In the Iraqi case, the dialogue offer is doomed because it is a non-starter: First because Maliki ruled out a timeline to end the US-led military presence, which is the common ground for any Iraqi national consensus.
Second, because Maliki’s offer of amnesty excluded those who had killed both Iraqis and Americans. The US Ambassador Zalmay Khalilzad torpedoed the offer when he publicly objected to pardoning the killers of American troops.

Accordingly Maliki has practically confined his proposed dialogue to the parties of the bloody sectarian conflict, thus killing his own initiative before it took off.

True Iraqis need to reconcile their sectarian divide, but this divide is a direct product of the US-led invasion, the making of Maliki’s ruling elite, and has nothing to do with the real divide in the country between the pros and cons of the invasion.

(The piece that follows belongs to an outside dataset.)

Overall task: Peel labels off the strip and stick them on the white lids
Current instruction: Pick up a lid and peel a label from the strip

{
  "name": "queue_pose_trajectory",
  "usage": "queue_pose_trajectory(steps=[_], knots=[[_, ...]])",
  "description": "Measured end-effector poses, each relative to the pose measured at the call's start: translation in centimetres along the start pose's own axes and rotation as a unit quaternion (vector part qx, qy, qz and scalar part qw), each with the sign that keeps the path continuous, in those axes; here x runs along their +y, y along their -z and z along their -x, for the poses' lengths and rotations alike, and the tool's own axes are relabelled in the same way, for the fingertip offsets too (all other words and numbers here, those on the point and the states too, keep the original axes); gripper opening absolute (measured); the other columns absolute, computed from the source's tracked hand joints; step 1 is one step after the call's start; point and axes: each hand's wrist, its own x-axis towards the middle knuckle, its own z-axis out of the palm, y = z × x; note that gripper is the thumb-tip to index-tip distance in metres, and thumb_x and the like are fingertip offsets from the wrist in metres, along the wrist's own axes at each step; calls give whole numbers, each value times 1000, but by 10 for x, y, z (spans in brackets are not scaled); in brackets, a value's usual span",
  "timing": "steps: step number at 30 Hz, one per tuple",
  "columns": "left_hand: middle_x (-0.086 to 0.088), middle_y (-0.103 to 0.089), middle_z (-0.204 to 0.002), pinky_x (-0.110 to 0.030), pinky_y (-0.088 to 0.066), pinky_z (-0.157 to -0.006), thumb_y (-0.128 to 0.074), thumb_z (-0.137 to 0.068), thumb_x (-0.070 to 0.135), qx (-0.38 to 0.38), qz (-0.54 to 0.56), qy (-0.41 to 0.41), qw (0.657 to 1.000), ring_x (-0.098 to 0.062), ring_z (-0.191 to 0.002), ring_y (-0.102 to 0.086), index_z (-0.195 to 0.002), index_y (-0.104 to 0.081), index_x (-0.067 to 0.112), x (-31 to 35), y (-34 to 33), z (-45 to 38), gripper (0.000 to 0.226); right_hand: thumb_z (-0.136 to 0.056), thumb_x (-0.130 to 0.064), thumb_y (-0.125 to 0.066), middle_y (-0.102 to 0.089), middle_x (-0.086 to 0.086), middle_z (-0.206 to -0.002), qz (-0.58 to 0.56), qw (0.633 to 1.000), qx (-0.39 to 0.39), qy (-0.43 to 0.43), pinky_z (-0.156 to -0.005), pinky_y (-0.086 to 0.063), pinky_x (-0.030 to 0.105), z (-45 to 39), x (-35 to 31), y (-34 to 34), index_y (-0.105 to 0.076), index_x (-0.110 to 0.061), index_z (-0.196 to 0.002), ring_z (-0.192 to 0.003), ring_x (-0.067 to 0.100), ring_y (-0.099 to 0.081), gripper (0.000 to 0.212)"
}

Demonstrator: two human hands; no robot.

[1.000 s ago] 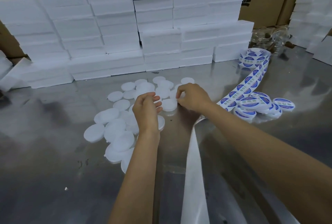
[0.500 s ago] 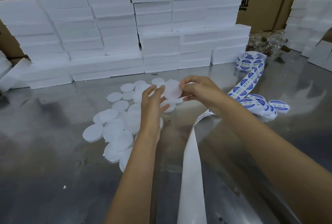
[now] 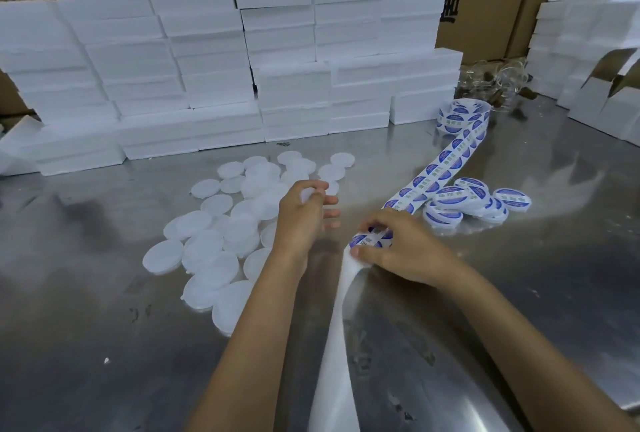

The core of any reconciliation in Iraq is a common stand against the foreign presence in the country. The other prerequisite is an accommodation with the real political presence of the former ruling Baath party on the ground, a fact acknowledged by more than one speaker during Maliki’s announcement of his dialogue offer.

Evasive dealing with this real political fact will not lay any realistic ground for any meaningful and successful national dialogue in Iraq.
*Nicola Nasser is the editor of the English website of the Palestine Media Center (PMC) and a veteran Arab journalist based in Ramallah, West Bank.